Costly jade and cheap prints were together in another case; copies of old paintings of saints and the Virgin, coloured photographs of theatrical and music-hall stars, and of picturesque scenery, a painting of the Shah taken in his apartments, jewels, gold ornaments inlaid with precious stones, a beautiful malachite set consisting of clock, inkstand, vases, and a pair of candlesticks; meteoric stones and fossil shells—all were displayed in the utmost confusion along the shelves.

At the further end of the Museum, reached by three steps, was a gaudy throne chair of solid gold and silver enamelled. The throne had amphoras at the sides and a sunflower in diamonds behind it. The seat was of red brocade, and the chair had very small arms. It rested on a six-legged platform with two supports and two ugly candelabras.

A glance at the remaining glass cases of the museum reveals the same confusion; everything smothered in dust, everything uncared for. One's eye detects at once a valuable set of china, and some lovely axes, pistols and swords inlaid in gold, ivory and silver. Then come busts of Bismarck and Moltke, a plaster clown, tawdry painted fans and tortoiseshell ones; a set of the most common blue table-service, and two high candelabras, green and white; a leather dressing-bag with silver fittings (unused), automatic musical figures, shilling candlesticks, artificial coloured fruit in marble, and a really splendid silver dinner-service.

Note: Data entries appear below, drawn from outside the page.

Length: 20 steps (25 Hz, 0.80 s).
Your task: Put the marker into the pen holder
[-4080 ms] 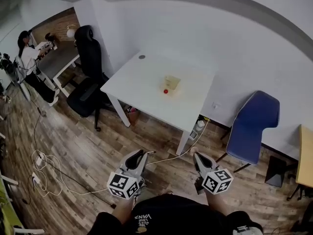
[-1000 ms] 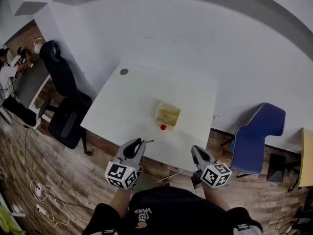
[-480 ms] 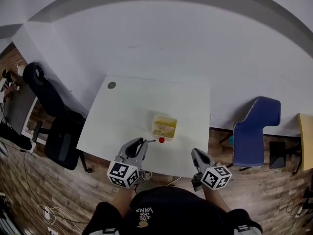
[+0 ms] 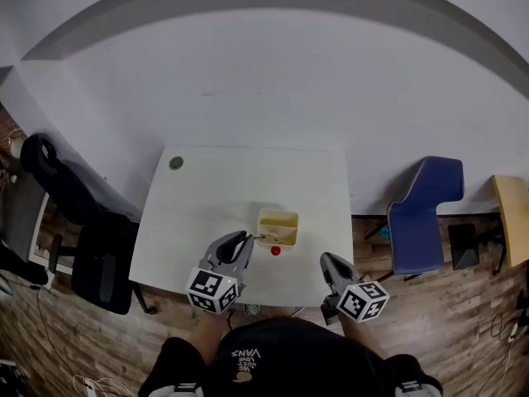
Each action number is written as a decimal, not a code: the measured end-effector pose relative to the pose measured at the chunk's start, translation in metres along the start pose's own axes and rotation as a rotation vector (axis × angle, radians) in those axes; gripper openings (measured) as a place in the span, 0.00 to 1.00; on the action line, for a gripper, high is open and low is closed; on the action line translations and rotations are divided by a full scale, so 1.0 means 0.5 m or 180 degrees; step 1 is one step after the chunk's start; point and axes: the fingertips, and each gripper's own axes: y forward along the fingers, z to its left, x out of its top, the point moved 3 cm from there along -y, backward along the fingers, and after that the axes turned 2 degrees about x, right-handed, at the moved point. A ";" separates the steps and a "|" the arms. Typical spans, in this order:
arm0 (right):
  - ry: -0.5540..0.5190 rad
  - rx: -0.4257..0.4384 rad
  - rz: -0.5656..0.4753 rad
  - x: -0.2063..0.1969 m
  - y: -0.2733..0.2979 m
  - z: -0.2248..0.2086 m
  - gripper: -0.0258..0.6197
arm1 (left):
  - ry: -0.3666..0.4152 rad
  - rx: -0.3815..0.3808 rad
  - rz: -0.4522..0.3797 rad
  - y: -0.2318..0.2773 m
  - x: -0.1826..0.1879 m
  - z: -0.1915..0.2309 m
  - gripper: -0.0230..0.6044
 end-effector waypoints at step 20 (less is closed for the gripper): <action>0.0091 -0.0407 -0.0153 -0.020 -0.017 0.000 0.04 | 0.0258 -0.0396 0.0477 0.085 -0.086 0.014 0.22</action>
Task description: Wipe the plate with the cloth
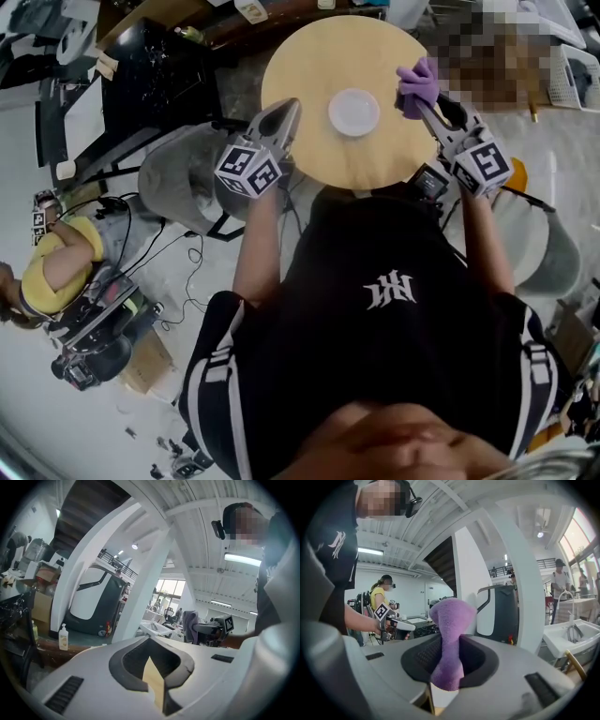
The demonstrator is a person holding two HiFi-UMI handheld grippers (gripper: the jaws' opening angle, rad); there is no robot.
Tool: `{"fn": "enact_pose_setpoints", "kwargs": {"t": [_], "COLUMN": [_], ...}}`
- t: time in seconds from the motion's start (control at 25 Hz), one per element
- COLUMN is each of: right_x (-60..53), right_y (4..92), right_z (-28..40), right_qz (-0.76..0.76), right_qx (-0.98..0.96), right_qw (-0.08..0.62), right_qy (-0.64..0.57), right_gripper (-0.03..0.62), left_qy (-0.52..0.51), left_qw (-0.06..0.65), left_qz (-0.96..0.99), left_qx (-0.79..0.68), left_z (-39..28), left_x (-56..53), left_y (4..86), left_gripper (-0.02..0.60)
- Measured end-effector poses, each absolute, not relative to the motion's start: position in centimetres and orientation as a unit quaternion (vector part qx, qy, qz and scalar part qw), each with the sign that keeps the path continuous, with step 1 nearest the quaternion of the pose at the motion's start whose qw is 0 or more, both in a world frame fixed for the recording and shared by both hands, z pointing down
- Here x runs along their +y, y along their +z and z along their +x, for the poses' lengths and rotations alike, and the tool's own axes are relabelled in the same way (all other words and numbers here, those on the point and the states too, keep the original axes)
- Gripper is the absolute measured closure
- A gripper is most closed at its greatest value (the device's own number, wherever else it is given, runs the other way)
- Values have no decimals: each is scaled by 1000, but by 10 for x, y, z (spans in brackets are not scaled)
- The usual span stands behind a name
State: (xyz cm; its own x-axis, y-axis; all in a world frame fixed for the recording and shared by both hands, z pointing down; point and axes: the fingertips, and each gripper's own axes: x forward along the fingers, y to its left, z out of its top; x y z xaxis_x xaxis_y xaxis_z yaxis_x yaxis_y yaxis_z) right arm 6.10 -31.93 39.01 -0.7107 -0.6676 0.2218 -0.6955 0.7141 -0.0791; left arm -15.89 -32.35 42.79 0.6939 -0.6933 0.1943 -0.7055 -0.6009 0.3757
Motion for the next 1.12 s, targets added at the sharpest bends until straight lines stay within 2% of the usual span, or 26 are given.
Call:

From the Museum we passed into the Atch, a kind of store-room, wherein were numberless cigar-boxes, wicker-work baskets, and badly-kept tiger skins. Here were photographs of some of the Shah's favourites, a great assortment of nut-crackers—the Persians love walnuts—cheap prints in profusion, and some good antelope-skins.

This led into the banqueting room, in the European style—and quite a good, sober style this time. The room was lighted by column candelabras, and there was a collection of the Shah's family portraits in medallions; also a large-sized phonograph, which is said to afford much amusement to His Majesty and his guests.

The paintings on the walls ran very much to the nude, and none were very remarkable, if one excepts a life-size nude figure of a woman sitting and in the act of caressing a dove. It is a very clever copy of a painting by Foragne in the Shah's picture gallery, and has been done by a Persian artist named Kamaol-el-Mulk, who, I was told, had studied in Paris.

Most interesting of all in the room, however, was the exquisite old carpet with a delightful design of roses. It was the carpet that Nasr-ed-din Shah brought to Europe with him to spread under his chair.

The dining-room bore evident signs of His Majesty's hasty departure for the country. On the tables were piled up anyhow mountains of dishes, plates, wine-glasses, and accessories, the table service made in Europe being in most excellent taste, white and gold with a small circle in which the Persian "Lion and Sun" were surmounted by the regal crown.